* _ACTIVITY_: An exact copy of all the lines below is required, with every image left out.
● ● ● ● ● ● ●
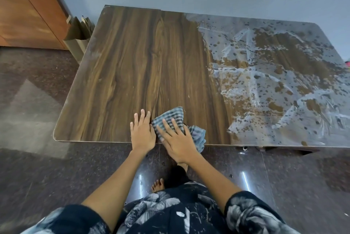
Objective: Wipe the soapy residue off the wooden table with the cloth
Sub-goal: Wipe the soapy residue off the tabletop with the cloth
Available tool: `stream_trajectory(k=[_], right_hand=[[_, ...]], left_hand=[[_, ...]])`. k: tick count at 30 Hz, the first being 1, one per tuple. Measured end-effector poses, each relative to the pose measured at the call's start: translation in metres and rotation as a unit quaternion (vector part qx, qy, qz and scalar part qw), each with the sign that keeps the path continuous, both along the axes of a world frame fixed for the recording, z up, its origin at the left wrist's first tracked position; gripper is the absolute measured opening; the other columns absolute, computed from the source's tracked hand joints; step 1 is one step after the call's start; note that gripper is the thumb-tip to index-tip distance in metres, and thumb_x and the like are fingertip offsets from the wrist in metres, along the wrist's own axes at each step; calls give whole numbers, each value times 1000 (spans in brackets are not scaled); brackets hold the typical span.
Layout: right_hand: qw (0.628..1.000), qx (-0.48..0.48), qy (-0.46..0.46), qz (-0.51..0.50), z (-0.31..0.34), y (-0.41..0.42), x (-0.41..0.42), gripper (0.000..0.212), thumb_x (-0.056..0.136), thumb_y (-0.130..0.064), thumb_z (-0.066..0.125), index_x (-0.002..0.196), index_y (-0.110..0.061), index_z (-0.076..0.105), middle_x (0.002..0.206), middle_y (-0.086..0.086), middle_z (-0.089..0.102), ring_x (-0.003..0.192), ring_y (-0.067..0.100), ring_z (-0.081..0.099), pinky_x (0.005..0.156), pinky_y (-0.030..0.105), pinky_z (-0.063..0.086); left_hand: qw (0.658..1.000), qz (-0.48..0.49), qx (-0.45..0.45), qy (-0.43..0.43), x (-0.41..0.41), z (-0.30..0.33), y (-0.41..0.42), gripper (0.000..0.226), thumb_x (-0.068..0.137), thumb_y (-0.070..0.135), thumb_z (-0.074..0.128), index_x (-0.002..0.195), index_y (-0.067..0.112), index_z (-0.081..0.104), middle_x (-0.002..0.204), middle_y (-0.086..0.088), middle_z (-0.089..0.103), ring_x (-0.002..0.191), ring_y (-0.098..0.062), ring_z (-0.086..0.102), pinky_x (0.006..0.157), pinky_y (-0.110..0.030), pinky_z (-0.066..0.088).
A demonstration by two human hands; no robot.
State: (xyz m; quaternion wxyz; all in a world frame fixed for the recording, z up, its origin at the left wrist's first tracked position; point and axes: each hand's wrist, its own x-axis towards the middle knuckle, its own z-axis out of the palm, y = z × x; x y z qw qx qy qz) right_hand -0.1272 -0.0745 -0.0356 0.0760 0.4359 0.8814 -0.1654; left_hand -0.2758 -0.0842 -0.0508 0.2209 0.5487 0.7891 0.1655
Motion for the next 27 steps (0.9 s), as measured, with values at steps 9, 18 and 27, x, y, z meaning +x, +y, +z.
stream_trajectory(k=[9,18,27], right_hand=[[988,22,-14,-151,-8,2,131,51,92,-54,-4,142,-47,-13,150,-22,-18,140,7,-21,112,36,-10],[978,16,-24,-209,-9,56,149,57,84,-52,-14,140,-44,-17,148,-18,-22,136,8,-26,109,37,-16],[988,43,-2,-149,-13,151,148,55,89,-50,-9,143,-41,-9,153,-14,-12,143,16,-14,114,48,-3]], left_hand=[[996,-79,27,4,41,-2,21,47,99,14,30,146,14,26,156,-3,13,144,-24,2,116,-40,4],[990,-138,17,29,94,-2,81,47,100,19,27,147,15,20,157,-2,9,144,-23,1,116,-38,4],[993,-108,6,44,118,1,121,48,101,25,26,148,17,18,157,-1,8,144,-22,-1,116,-37,3]])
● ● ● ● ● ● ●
* _FINISHED TASK_:
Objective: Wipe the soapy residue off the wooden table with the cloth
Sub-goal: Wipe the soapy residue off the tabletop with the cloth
Available tool: `stream_trajectory(k=[_], right_hand=[[_, ...]], left_hand=[[_, ...]])`. k: tick count at 30 Hz, the first being 1, one per tuple. Measured end-effector poses, each relative to the pose measured at the call's start: translation in metres and rotation as a unit quaternion (vector part qx, qy, qz and scalar part qw), each with the sign that keeps the path continuous, both along the axes of a world frame fixed for the recording, z up, its origin at the left wrist's first tracked position; gripper is the absolute measured opening; the other columns absolute, computed from the source's tracked hand joints; step 1 is one step after the call's start; note that gripper is the thumb-tip to index-tip distance in metres, and thumb_x and the like are fingertip offsets from the wrist in metres, along the wrist's own axes at each step; calls give whole numbers, each value times 1000 (spans in brackets are not scaled); brackets hold the typical span.
Layout: right_hand: qw (0.628..1.000), qx (-0.48..0.48), qy (-0.46..0.46), qz (-0.51..0.50), z (-0.31..0.34), y (-0.41..0.42), x (-0.41..0.42), gripper (0.000..0.212), thumb_x (-0.056..0.136), thumb_y (-0.130..0.064), thumb_z (-0.066..0.125), index_x (-0.002..0.196), index_y (-0.110..0.061), index_z (-0.076..0.105), middle_x (0.002..0.206), middle_y (-0.086..0.086), middle_z (-0.089..0.102), ring_x (-0.003..0.192), ring_y (-0.067..0.100), ring_z (-0.081..0.099), pinky_x (0.005..0.156), pinky_y (-0.030..0.105), pinky_z (-0.063..0.086); left_hand: qw (0.658..1.000), qz (-0.48..0.49), qx (-0.45..0.45), qy (-0.43..0.43), x (-0.41..0.41), z (-0.30..0.33), y (-0.41..0.42), gripper (0.000..0.226), thumb_x (-0.068..0.137), thumb_y (-0.070..0.135), thumb_z (-0.074..0.128), index_x (-0.002..0.195), index_y (-0.067..0.112), index_z (-0.081..0.104), middle_x (-0.002..0.204), middle_y (-0.086..0.088), middle_z (-0.089..0.103), ring_x (-0.002..0.191), ring_y (-0.098..0.062), ring_z (-0.086..0.102), pinky_x (0.006..0.157), pinky_y (-0.110..0.030), pinky_z (-0.066..0.088).
A demonstration by two human hands; no robot.
State: (xyz m; quaternion wxyz; all in a world frame fixed for the recording, z up, its origin at the left wrist's first tracked position; point and axes: each hand's wrist, its own x-axis towards the middle knuckle, its own z-axis out of the palm, y = z × x; x y z qw qx qy qz) right_hand -0.1272 -0.0745 -0.0356 0.0760 0.4359 0.8814 -0.1654; left_hand -0.2758 -0.0842 -0.0508 0.2209 0.5487 0.7891 0.1655
Motion for the next 27 steps (0.9 s), as measured, with values at steps 9, 18 and 27, x, y, z meaning +x, +y, +z.
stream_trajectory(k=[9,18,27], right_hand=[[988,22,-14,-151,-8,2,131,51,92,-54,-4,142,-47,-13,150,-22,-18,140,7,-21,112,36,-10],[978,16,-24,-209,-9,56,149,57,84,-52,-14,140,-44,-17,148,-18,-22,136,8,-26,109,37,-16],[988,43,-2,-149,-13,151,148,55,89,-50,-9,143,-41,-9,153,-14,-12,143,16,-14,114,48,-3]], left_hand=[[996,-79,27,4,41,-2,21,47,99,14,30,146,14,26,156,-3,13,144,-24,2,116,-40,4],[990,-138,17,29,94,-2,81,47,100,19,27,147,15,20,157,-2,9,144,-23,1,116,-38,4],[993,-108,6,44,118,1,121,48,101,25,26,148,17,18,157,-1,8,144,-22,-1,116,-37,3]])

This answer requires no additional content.